## TASK REQUIREMENTS
Of the lines listed below, return exactly those that run from the line containing "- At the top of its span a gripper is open" through the line containing "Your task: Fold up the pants", both included.

## SOURCE INFORMATION

○ ○ ○ ○

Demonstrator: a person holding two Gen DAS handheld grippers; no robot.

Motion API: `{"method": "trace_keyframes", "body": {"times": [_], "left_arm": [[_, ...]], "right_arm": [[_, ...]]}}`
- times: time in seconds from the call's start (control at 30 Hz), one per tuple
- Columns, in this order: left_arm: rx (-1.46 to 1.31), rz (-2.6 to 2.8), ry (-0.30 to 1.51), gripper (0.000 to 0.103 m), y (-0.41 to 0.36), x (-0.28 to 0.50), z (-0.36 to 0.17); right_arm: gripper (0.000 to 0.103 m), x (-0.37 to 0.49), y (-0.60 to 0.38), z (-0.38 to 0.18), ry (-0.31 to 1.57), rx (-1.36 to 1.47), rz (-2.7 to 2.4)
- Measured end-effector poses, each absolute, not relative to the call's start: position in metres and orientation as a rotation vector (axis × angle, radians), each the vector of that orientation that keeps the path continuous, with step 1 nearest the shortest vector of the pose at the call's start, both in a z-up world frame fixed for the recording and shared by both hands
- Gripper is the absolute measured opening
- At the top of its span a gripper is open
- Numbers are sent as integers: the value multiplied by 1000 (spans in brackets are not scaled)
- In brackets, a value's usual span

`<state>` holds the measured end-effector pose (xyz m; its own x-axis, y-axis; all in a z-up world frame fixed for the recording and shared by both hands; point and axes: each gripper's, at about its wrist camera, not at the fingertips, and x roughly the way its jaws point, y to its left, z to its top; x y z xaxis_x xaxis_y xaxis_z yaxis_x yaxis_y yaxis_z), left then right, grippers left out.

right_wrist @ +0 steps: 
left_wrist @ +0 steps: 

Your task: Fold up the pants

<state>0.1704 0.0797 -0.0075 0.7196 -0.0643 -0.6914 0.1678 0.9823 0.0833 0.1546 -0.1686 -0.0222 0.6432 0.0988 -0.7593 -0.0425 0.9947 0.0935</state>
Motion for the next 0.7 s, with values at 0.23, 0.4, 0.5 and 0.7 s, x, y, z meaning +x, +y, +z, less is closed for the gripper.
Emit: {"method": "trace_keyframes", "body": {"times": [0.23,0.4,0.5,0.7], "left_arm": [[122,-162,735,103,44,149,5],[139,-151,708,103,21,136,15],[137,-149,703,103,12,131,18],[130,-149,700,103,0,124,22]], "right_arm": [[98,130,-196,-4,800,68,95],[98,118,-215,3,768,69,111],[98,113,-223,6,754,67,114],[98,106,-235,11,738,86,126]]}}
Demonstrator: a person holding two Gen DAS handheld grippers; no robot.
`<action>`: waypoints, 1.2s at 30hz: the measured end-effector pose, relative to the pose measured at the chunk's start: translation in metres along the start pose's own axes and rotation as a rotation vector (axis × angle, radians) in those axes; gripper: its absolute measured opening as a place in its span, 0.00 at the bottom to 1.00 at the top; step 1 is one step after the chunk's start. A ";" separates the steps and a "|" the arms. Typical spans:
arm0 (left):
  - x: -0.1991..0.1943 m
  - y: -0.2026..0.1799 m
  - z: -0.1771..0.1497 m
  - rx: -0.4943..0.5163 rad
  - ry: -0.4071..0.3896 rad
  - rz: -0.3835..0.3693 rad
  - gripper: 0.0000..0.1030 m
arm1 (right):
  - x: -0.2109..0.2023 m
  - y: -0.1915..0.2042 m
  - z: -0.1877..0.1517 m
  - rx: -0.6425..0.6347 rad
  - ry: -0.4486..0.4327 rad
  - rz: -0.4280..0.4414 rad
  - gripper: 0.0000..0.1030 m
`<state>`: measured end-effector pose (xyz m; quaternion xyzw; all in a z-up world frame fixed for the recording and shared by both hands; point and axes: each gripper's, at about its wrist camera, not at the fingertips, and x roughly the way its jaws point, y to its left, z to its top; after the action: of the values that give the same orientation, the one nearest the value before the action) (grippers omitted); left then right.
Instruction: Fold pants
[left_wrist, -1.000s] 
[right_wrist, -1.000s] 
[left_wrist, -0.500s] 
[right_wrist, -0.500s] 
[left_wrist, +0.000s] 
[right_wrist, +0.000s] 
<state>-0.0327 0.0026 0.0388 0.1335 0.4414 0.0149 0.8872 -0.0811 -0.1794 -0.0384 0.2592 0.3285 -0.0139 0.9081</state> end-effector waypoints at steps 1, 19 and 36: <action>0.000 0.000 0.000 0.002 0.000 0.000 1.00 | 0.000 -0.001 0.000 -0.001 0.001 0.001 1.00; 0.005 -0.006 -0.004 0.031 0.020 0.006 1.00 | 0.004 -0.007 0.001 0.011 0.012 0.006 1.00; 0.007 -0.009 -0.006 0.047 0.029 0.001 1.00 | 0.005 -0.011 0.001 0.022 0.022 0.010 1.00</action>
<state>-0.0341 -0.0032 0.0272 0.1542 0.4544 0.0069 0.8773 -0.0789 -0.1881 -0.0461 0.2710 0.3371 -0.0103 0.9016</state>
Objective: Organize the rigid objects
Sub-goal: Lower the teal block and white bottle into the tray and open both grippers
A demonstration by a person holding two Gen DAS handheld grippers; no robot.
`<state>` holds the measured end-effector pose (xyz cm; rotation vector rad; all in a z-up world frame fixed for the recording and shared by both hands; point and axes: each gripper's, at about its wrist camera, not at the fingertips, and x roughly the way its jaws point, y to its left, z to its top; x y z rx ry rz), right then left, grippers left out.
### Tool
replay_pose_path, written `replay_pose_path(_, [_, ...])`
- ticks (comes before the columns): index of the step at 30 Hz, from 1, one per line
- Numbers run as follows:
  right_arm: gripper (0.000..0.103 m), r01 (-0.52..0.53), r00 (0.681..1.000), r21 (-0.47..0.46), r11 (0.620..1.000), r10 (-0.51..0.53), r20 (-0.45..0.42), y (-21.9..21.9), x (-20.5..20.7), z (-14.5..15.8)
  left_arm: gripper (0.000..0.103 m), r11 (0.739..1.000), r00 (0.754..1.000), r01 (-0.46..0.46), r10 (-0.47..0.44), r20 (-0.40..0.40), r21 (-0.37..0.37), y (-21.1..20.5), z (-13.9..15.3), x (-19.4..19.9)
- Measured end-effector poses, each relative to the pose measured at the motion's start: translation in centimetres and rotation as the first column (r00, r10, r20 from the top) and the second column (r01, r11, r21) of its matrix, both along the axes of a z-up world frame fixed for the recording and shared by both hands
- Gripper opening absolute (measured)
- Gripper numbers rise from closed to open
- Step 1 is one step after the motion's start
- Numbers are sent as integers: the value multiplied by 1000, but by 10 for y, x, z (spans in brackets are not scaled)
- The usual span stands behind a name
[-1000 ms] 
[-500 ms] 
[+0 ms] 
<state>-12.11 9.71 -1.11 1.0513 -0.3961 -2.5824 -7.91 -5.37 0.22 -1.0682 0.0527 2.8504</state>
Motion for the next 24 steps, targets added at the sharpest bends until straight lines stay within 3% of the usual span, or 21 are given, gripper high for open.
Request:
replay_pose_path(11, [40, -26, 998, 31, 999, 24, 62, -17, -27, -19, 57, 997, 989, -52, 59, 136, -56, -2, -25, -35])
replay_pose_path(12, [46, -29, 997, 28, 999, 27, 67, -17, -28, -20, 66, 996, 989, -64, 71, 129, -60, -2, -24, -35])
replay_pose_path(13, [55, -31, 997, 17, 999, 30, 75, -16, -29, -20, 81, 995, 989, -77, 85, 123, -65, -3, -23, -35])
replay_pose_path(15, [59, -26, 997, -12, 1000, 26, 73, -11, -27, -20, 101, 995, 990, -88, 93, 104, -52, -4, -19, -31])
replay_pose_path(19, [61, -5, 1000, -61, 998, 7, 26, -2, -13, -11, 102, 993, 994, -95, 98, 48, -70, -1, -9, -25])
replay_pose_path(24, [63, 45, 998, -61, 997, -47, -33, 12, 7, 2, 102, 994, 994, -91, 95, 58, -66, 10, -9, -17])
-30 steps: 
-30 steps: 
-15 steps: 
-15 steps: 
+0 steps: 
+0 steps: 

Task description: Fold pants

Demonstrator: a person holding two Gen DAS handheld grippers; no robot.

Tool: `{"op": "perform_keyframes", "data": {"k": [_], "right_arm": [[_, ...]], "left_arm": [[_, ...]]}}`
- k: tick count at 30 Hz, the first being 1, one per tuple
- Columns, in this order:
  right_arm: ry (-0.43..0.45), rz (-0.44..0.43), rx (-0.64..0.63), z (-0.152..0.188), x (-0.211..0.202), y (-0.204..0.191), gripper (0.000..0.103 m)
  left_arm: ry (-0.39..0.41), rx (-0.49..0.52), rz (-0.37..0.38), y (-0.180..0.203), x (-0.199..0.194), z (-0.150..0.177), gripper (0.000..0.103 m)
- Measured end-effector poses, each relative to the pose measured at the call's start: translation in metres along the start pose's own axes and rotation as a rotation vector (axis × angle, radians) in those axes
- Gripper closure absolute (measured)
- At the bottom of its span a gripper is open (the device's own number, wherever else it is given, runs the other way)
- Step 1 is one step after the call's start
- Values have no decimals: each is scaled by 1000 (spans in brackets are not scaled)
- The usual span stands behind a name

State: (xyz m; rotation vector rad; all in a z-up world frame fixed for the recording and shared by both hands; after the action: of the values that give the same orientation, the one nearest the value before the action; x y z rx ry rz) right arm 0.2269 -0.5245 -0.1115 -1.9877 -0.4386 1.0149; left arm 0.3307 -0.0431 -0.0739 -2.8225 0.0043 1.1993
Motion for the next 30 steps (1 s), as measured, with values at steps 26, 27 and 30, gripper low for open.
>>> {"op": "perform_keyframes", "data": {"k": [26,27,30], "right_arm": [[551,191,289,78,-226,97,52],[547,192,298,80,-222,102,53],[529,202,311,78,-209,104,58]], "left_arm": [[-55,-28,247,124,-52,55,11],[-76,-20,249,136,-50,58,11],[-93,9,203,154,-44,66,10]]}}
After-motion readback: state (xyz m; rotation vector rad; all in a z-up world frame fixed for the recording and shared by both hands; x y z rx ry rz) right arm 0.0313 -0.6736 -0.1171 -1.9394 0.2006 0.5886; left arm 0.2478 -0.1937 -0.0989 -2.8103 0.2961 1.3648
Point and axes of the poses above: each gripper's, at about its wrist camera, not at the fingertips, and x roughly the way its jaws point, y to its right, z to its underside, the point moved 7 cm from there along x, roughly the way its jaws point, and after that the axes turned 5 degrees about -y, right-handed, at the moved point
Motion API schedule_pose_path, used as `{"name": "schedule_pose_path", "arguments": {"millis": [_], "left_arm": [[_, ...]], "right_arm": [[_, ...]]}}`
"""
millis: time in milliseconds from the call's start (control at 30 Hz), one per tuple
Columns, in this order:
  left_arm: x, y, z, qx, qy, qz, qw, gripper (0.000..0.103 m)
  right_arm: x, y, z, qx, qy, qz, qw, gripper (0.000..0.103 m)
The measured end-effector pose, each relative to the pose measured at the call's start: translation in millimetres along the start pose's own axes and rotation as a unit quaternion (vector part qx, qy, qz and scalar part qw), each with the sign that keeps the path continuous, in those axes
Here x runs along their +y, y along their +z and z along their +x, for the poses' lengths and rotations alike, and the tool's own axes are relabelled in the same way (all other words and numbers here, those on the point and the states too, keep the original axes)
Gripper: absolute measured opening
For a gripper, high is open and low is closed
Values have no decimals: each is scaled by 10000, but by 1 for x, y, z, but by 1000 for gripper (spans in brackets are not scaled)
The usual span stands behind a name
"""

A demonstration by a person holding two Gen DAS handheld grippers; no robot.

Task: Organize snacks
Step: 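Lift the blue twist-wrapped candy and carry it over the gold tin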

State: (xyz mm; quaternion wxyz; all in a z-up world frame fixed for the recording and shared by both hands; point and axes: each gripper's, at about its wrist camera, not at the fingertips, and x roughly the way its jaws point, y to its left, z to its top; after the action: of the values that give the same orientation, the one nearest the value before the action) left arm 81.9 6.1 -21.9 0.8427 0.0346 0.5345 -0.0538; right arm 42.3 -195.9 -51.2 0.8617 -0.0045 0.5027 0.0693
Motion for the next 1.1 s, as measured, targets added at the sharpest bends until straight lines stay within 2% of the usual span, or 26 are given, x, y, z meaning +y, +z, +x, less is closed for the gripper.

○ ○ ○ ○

## REPLY
- At the top of its span a gripper is open
- Numbers are sent as integers: the value multiplied by 1000 (spans in brackets are not scaled)
- In brackets, a value's usual span

`<state>` holds the measured end-effector pose (xyz m; its own x-axis, y-axis; all in a z-up world frame fixed for the recording and shared by both hands; point and axes: each gripper's, at about its wrist camera, not at the fingertips, and x roughly the way its jaws point, y to its left, z to its top; x y z xaxis_x xaxis_y xaxis_z yaxis_x yaxis_y yaxis_z), left then right, grippers left out.

right_wrist @ +0 steps: 
left_wrist @ +0 steps: 

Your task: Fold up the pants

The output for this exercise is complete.